A situação, portanto, é propícia para verificarmos se a sociedade brasileira emburreceu. Quais são as suas falhas no âmbito educacional e cultural, quais suas obsessões emotivas, qual é o seu isolamento do mundo, reagindo aos alertas de outros países sobre os absurdos cometidos no país, quanto ao cumprimento das leis, quanto à apreciação da lógica e do bom senso e até em relação à morte de pessoas "não muito admiráveis".
Neste caso, vale lembrar que o psicopata Charles Manson faleceu em 2017, com ampla divulgação na mídia, sem que houvesse grande revolta a respeito desse óbito. Hoje, no Brasil, dois feminicidas famosos e idosos estão no fim da vida (com 81 e 84 anos) e a sociedade brasileira ainda se treme só de imaginar ver seus ilustres nomes no obituário do mês do Wikipedia, reagindo com rispidez só quando se fala que os dois homens, cujos respectivos crimes abalaram o país, estão com indícios de doenças graves e, provavelmente, terminais.
Se isso ocorre no Brasil, assim como os deslizes das leis que a atuação do Poder Judiciário e do Ministério Público fazem, ao arrepio dos princípios do Direito, então o nosso país está doente, pois se nossa História mostra grandes personalidades que morreram prematuramente, incluindo os admiráveis Alberto Santos Dumont e Mário de Andrade, por que a revolta em relação à possibilidade de dois machistas que mataram suas mulheres pelos mesmos impulsos que destruíram seus organismos, morrerem na casa dos 80 e tantos anos de idade? Que apego é esse?
Da mesma forma, temos também um quadro de pesquisas acadêmicas, trabalhos jornalísticos e de documentários cinematográficos que encontram sérios limites, muitos sob ferrenha imposição no mercado. No âmbito religioso, no exterior já se investigam farsas religiosas como a Cientologia e a seita NXIVM, que revelou o escândalo do envolvimento da atriz Allison Mack (estrela de Smallville).
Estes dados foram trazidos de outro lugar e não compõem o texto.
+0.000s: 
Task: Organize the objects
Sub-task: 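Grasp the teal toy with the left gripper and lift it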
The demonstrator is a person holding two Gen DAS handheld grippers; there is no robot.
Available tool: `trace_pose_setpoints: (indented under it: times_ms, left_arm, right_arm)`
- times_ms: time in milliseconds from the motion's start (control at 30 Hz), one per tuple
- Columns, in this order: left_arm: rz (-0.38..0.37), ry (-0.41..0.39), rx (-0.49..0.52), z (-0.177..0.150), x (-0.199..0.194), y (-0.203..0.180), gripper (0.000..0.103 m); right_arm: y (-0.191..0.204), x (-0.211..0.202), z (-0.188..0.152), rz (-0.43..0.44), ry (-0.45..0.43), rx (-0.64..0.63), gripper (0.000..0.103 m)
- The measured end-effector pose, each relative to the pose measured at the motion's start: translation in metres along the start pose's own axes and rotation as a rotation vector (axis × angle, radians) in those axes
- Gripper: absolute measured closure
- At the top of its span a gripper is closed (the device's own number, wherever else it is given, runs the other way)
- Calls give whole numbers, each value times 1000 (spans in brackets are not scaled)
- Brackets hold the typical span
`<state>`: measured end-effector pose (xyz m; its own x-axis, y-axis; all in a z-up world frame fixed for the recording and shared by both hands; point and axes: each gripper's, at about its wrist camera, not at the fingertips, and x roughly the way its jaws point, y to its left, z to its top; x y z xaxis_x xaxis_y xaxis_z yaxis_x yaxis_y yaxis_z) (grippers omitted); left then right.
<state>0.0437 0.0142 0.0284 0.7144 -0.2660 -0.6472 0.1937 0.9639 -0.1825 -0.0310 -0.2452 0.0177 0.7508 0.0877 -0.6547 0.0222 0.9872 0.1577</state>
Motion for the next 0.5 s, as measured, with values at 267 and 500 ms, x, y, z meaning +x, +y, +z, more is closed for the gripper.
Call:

Mas aqui não há possibilidade de denunciarmos as traições que o "movimento espírita" faz do Espiritismo original, e só conceber um documentário denunciando a deturpação doutrinária e as fraudes dos "médiuns" já faz até o mais flexível patrocinador torcer o nariz.
O Brasil, com o fenômeno de Jair Bolsonaro e a fascinação obsessiva de Chico Xavier, ambos movidos por sentimentos de fanatismo e cegueira emotiva, se revela, através disso, seu profundo e preocupante atraso social, que já foi agravado pelos retrocessos cometidos pela ditadura militar e pode chegar às últimas consequências no simples caso do candidato do PSL chegar ao segundo turno da corrida presidencial, porque revelará uma adesão expressiva ao projeto de retrogradação do Brasil.
Os brasileiros precisam reavaliar seu inconsciente coletivo e repensar suas paixões, seus medos, seus temores. Ainda somos uma sociedade preconceituosa e confusa, capaz de confundir o "velho" com o "novo" apenas por uma questão de roupagem e convicções pessoais. Somos um dos países que mais adere a fake news e segue um fanatismo religioso que propicia o prestígio de "médiuns" de trajetória duvidosa. Temos uma relação mal resolvida com o conservadorismo ideológico, e recentemente o feminismo, através do "funk", foi promovido por paradigmas machistas.
Muitos se declaram progressistas e se apegam a valores e paradigmas conservadores, como a idolatria a Chico Xavier, enquanto outros se declaram rebeldes mas se identificam com projetos autoritários e repressivos representados por Jair Bolsonaro. Tudo isso é fruto de uma combinação de cegueira emocional, paixões motivadas por fantasias pessoais, pela permissividade do pensamento desejoso e por uma confusão de pontos de vista e níveis de abordagens. Graças a isso, a realidade torna-se escrava de obsessões, convicções e burrices pessoais, ainda que sob a roupagem "agradável" que se vê no caso de Chico Xavier.